Identifying search parameters

AOI = ...
DATE_RANGE = ...
# Optionally plot the AOI
search_params = dict(bbox=AOI, datetime=DATE_RANGE)
print(search_params)

Obtaining search results

ENDPOINT = ...
PROVIDER = ...
COLLECTIONS = ...
# Update the dictionary opts with list of collections to search
search_params.update(collections=COLLECTIONS)
print(search_params)
catalog = Client.open(f'{ENDPOINT}/{PROVIDER}/')
search_results = catalog.search(**search_params)
df = search_to_dataframe(search_results)
df.head()

Clean DataFrame df in ways that make sense (e.g., dropping unneeded columns/rows, casting columns as fixed datatypes, setting the index, etc.).
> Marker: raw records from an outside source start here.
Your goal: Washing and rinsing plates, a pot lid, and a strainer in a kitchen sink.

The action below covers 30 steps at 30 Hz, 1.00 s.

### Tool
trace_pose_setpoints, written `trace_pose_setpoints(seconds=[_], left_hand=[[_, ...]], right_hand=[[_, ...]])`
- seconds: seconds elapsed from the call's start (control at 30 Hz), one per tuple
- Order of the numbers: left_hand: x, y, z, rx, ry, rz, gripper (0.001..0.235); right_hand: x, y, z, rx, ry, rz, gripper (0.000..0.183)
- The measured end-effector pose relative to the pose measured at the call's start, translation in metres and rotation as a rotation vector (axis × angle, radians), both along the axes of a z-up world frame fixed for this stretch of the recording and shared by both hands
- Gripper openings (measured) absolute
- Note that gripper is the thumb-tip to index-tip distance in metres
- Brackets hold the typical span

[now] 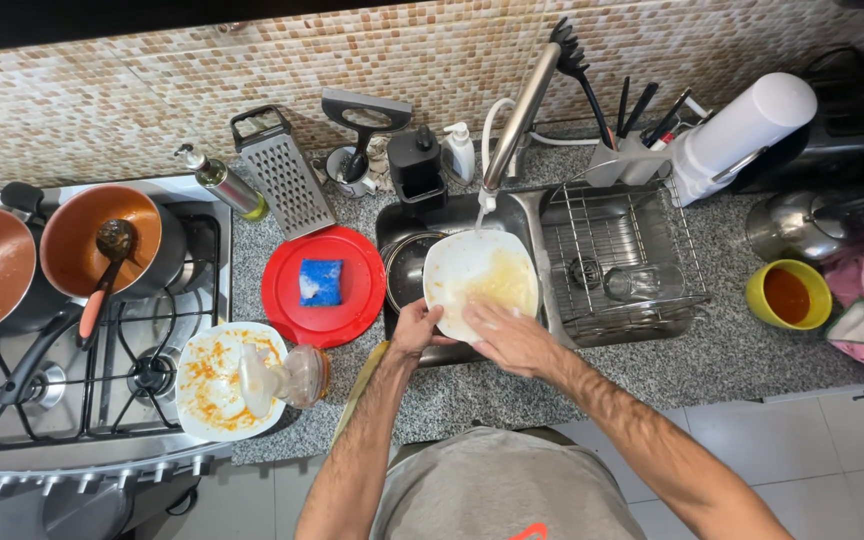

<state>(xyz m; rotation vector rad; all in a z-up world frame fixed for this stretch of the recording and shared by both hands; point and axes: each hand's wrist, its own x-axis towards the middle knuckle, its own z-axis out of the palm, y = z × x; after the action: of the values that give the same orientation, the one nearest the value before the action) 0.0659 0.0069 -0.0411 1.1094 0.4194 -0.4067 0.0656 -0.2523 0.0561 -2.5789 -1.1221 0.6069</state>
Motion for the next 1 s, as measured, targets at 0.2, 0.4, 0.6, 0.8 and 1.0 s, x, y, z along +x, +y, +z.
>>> trace_pose_setpoints(seconds=[0.2,0.4,0.6,0.8,1.0], left_hand=[[-0.003,-0.008,0.000,0.010,-0.006,-0.064,0.034],[-0.002,-0.028,0.015,-0.033,-0.032,-0.069,0.033],[0.014,-0.020,0.017,-0.015,-0.045,-0.038,0.031],[0.017,-0.005,0.001,-0.038,-0.005,-0.011,0.035],[0.016,0.009,-0.008,-0.014,0.022,0.026,0.036]], right_hand=[[0.026,-0.035,0.015,-0.247,-0.325,-0.122,0.087],[0.064,0.003,-0.004,-0.110,-0.507,-0.198,0.088],[0.064,0.039,-0.018,0.052,-0.351,-0.078,0.076],[0.051,0.011,-0.044,0.175,-0.189,0.045,0.060],[0.060,-0.037,-0.065,0.089,-0.316,-0.127,0.052]])
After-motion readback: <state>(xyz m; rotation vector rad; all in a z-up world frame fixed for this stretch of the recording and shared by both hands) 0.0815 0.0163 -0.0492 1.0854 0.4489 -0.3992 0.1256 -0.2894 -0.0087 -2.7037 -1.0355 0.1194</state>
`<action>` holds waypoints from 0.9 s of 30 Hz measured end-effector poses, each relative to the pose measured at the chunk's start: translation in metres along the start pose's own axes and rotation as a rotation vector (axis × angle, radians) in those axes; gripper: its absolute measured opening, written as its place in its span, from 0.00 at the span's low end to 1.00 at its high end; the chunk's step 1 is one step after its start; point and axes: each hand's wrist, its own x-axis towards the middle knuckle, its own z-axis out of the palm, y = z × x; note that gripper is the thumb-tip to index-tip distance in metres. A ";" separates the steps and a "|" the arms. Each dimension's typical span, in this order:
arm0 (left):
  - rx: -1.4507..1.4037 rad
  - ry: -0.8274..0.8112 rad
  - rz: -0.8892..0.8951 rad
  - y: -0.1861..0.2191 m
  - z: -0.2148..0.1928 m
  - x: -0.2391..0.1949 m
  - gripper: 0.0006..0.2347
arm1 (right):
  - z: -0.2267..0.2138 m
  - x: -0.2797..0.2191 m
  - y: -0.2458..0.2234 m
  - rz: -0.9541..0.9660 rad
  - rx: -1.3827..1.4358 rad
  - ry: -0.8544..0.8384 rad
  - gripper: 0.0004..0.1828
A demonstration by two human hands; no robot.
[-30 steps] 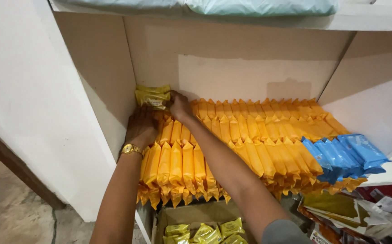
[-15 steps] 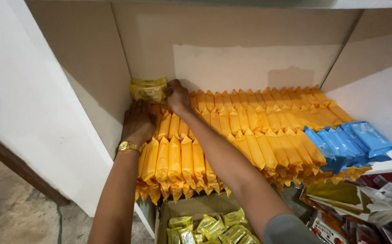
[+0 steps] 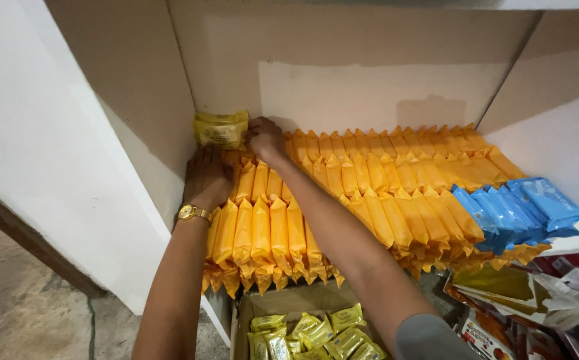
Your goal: Stocking and organizing soap packages from a cardboard box onto a storage shelf.
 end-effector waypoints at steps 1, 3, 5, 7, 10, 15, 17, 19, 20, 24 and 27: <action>0.005 0.001 0.000 -0.004 0.005 0.002 0.25 | -0.004 0.004 -0.008 -0.001 0.005 0.001 0.14; 0.007 0.039 0.030 -0.011 0.014 0.005 0.25 | -0.013 0.009 -0.023 0.293 0.027 -0.053 0.13; -0.009 0.005 0.007 0.005 -0.016 0.004 0.24 | -0.019 0.023 -0.010 0.220 -0.158 -0.048 0.13; -0.034 -0.027 -0.015 0.016 -0.040 0.006 0.22 | -0.036 0.026 -0.024 0.145 -0.352 -0.042 0.13; -0.199 -0.078 -0.102 0.022 -0.060 0.013 0.18 | -0.075 0.009 -0.081 0.260 -0.279 -0.186 0.19; -0.460 0.043 -0.156 0.089 -0.153 -0.018 0.12 | -0.137 -0.062 -0.151 -0.246 -0.325 -0.446 0.10; -0.473 0.068 -0.108 0.107 -0.152 -0.043 0.11 | -0.171 -0.120 -0.181 -0.303 -0.420 -0.470 0.09; -0.487 0.098 -0.065 0.124 -0.145 -0.077 0.10 | -0.196 -0.175 -0.187 -0.366 -0.516 -0.499 0.11; -0.288 0.249 0.156 0.132 -0.138 -0.099 0.12 | -0.206 -0.202 -0.178 -0.536 -0.581 -0.465 0.11; 0.113 0.353 0.414 0.163 -0.097 -0.160 0.21 | -0.231 -0.269 -0.158 -0.801 -0.860 -0.337 0.25; 0.127 0.327 0.382 0.170 -0.062 -0.171 0.20 | -0.237 -0.280 -0.133 -0.751 -1.066 -0.332 0.31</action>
Exploring & refining search results

This consists of filtering rows or columns appropriately to narrow the search results down to the raster data files most suitable to analysis and/or visualization. This can mean focussing on certain geographic tiles, specific bands of the data product, certains dates/timestamps, etc.


Data-wrangling to produce relevant output

This can include stacking two-dimensional arrays into a three-dimensional array, mosaicking raster images from adjacent tiles into a single tile, etc.